The guideway is polished by the small disc as shown in the Figure 8a. The initial figure of the face C of the guideway is shown in Figure 8b (measured by the coordinate measuring machine), and the PV of the surface figure before polishing is 16.029 λ. The parameter setting of magnetorheological finishing and small disc polishing is listed in Table 1. Figure 8c shows the C surface figure after 27 h of uniform removal by magnetic rheology and 8 h of CCOS small grinding disc polishing (measured by the coordinate measuring machine).
Comparing the surface figure initial and polishing, the process of magnetorheological finishing and small grinding disc smoothing can achieve the polishing of the guideway, and the surface figure has a convergence from 16.029 λ to 10.816 λ. According to the entire surface figure, it can be seen that the surface figure along the width direction is discrete. This is because the size of the removal function of the combined polishing (the magnetorheological finishing and the small grinding disc) is relatively small.

2.2.2. CCOS Large Disc Combined Polishing

The grinding disc has a large removal function, which can increase the removal efficiency.
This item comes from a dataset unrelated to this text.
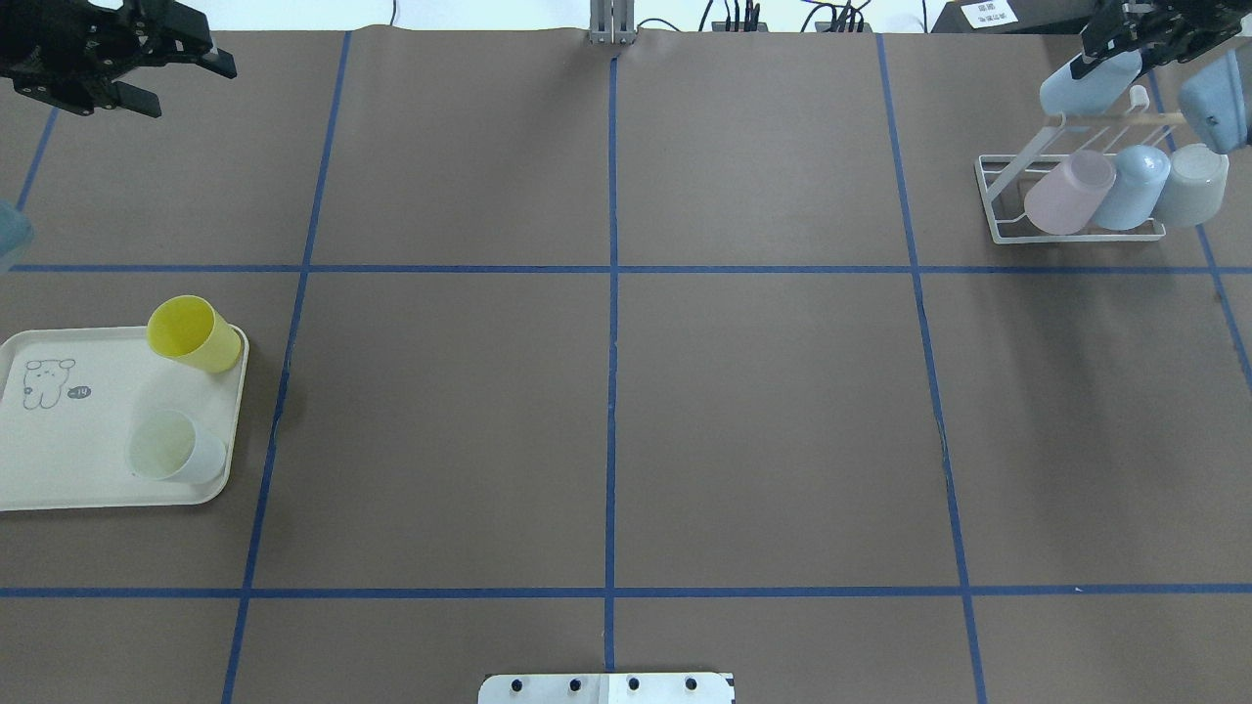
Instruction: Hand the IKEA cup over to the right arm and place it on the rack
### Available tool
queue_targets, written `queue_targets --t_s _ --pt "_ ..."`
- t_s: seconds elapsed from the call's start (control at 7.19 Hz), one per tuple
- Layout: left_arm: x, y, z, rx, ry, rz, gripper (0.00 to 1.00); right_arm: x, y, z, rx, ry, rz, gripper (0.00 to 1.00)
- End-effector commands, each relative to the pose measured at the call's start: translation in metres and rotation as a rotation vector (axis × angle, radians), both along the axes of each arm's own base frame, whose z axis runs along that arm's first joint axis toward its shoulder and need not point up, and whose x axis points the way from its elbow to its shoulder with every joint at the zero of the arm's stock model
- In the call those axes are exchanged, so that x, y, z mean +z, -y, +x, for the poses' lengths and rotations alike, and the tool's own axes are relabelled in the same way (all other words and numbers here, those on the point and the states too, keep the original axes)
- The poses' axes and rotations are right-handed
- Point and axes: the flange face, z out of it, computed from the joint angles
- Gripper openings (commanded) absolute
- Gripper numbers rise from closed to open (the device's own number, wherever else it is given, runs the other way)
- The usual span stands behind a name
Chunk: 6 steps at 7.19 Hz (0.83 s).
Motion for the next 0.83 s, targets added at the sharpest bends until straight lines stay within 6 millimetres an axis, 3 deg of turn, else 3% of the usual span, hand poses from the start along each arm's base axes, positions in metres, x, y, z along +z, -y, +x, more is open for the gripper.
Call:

The experiment was performed with a ϕ200 mm polyurethane polishing disc. The experimental surface figure is face A. The data before polishing are shown in the Figure 7b, and the processing parameters are listed in Table 2.
As shown in Figure 9a, the guideway is processed by the ϕ200 mm polyurethane disc. A comparison of Figure 9b (measured by the coordinate measuring machine) and Figure 7b reveals the deteriorated surface accuracy after processing for 87 min, with the PV value changed from 16.777 λ to 23.135 λ. The lateral profile was accompanied by obvious warping, and the guideway became slightly bright after processing. There are two reasons for this result:
(1)
The movement of the CCOS circular polishing disc to the edge of the guideway causes a great change in edge pressure, which will cause the deviation of the edge material removal efficiency from the theoretical value, and the edge effect of CCOS processing is generated [42].
(2)
According to the Preston equation, the removal amount is positively related to the pressure. During the processing, the pressure distribution is uneven on the round polishing disc, and there is no leakage; therefore, the warping is generated.
In Section 2.1, the linear reciprocating processing of rectangular discs can remove the edge effect; therefore, it was proposed to combine the CCOS round grinding disc technology with the rectangular disc technology. A 240 mm × 160 mm polyurethane rectangle disc (mass: 8 kg) was applied for processing as shown in Figure 10a, with the specific experimental parameters listed in Table 3.
The optimization process was obtained to improve the surface figure accuracy by processing: ϕ200 mm polyurethane disc was polished for 87 min; then, the 240 mm × 160 mm polyurethane rectangular disc was processed for 27 min; finally, the ϕ200 mm polyurethane disc was polished for 435 min again. The processing result is shown in Figure 10b (the result is measured by a Zygo VeriFire 24″ interferometer with an accuracy of 0.63 nm RMS (k = 2)), and the edge effect is removed.
The experimental results show that the CCOS large disc combination polishing technology has a fast-polishing effect. The warped edge along the width direction can be controlled by the rectangular disc. The central profile along the width direction after processing is 0.64 λ. However, the profile accuracy along the length direction cannot reach a higher accuracy with the combined polishing, and the polished surface figure has no obvious convergence.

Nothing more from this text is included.